- Overall Length of 7.375", 7.400", & 7.425"
- Overall Diameter of 5/16"
- Wall Thickness .080"
- Material: 4130 Chrome Moly
- Heat Treated
- 16 Piece set
We recommend determining the proper length of pushrod for each persons specific setup. The best tool to use along with the below writeup would be the Comp pushrod length checker.
How to determine proper push rod length by measuring "lifter preload":
All said and done you need to add up the changes in head milling, block decking, head gasket thickness, push rod length, valve tip height, camshaft base circle lobe diameter, and rocker arm type. This will allow you to calculate the length of push rod needed.

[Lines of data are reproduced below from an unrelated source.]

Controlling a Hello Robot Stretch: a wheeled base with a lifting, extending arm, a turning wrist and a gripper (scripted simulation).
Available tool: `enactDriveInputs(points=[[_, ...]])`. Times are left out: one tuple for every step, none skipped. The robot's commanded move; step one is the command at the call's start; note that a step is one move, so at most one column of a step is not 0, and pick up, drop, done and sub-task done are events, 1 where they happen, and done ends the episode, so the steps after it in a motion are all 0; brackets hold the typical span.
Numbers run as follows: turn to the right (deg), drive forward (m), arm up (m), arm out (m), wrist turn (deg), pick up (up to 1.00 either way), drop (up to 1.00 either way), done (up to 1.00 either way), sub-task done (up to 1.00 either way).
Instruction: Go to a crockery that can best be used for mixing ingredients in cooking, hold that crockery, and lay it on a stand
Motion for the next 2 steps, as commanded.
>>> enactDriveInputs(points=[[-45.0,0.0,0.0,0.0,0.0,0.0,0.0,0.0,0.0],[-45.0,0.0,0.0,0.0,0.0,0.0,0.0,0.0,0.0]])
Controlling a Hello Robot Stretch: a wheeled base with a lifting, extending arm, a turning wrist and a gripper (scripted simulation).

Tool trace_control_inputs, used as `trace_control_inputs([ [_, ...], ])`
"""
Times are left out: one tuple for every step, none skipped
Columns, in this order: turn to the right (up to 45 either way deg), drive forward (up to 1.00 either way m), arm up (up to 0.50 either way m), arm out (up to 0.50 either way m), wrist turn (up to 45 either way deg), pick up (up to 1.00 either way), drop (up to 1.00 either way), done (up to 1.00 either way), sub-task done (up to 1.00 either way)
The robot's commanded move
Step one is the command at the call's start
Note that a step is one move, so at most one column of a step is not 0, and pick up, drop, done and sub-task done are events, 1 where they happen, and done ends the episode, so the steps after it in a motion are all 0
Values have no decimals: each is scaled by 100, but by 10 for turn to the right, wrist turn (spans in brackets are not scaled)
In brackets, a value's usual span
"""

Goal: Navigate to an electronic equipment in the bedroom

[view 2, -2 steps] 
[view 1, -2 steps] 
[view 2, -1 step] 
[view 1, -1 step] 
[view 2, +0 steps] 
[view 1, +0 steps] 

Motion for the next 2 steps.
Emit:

To check for lifter preload or lifter squish you need to first get to zero lash. Turn the engine over so that one valve on a cylinder is open. Because one is open, you know the other is closed, meaning the lifter is sitting on the base circle. With that lifter on the base circle loosen the rocker bolt and then retighten with one hand while spinning the pushrod with the other. This way you can tell when everything first makes contact (the valve is touching the rocker tip, the pushrod is touching the rocker & and lifter and the lifter is touching the cam). At this point of first contact you are at zero lash. Everything past this point is lifter preload. Continue to tighten the rocker bolt until the bolt hits its snug point. This is how much lifter preload you have. When running a 1.7 to 1 ratio rocker on an LS motor, each turn of the rocker bolt beyond 0 lash results in .078” of lifter preload so each 1/2 turn adds .039”. LS7 lifter preload should end up between .060” and .100”. This means that you should be between 3/4 turn and 1-1/4 turns.
If you have too much preload and you have exhausted the adjustment of the lifter, the valves will stay open and the car will not start due to lack of compression. If you have too little preload, the valve train will be noisy and you risk exploding a lifter and having a very costly repair.